### WORK ORDER
Copy each line of the listing where the word "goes" can be found.

### DATA IN THIS EXERCISE
───

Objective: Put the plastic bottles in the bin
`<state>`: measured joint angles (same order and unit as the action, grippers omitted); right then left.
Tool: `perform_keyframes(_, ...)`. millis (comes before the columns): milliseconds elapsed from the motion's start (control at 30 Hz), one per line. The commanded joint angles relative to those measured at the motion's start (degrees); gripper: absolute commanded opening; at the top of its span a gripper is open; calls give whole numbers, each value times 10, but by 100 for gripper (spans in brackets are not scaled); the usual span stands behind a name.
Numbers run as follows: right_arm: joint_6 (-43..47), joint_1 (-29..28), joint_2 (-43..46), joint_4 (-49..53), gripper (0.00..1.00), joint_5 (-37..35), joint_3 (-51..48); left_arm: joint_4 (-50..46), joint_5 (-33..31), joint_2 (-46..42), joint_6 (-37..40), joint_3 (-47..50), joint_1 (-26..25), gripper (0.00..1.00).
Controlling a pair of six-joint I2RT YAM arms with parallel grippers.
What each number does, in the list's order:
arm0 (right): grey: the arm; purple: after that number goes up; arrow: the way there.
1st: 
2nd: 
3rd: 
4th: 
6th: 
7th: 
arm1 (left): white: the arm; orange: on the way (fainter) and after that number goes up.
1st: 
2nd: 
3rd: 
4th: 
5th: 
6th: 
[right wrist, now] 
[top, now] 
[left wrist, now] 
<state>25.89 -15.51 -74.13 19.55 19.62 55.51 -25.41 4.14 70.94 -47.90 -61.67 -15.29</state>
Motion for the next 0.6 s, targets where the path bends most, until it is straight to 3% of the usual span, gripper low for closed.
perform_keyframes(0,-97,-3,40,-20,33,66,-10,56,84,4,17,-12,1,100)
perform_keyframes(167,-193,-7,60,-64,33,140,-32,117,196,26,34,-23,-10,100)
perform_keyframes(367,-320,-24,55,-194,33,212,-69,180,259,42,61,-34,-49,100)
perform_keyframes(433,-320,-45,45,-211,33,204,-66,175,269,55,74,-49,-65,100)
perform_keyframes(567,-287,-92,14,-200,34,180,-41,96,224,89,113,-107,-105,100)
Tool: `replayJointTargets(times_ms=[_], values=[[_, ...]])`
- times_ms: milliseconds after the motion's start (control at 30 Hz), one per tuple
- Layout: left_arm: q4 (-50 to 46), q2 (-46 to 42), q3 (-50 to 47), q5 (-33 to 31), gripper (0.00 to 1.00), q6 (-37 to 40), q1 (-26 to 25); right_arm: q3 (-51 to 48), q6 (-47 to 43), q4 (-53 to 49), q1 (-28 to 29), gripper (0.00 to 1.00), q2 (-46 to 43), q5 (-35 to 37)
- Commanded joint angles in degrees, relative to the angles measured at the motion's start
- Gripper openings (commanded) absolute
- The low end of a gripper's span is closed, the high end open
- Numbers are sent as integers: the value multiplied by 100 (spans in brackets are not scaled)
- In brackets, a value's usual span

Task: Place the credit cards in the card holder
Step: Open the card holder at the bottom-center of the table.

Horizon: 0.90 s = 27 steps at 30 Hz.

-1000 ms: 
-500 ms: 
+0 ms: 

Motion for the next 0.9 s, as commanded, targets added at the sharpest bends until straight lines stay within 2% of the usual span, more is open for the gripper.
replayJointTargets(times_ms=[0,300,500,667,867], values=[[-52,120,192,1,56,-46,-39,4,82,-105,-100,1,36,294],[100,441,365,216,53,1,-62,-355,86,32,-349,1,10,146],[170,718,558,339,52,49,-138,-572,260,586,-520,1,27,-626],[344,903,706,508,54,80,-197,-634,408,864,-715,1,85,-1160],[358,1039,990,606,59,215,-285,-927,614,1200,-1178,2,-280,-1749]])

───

### WRITTEN REPLY
arm0 (right): grey: the arm; purple: after that number goes up; arrow: the way there.
arm1 (left): white: the arm; orange: on the way (fainter) and after that number goes up.

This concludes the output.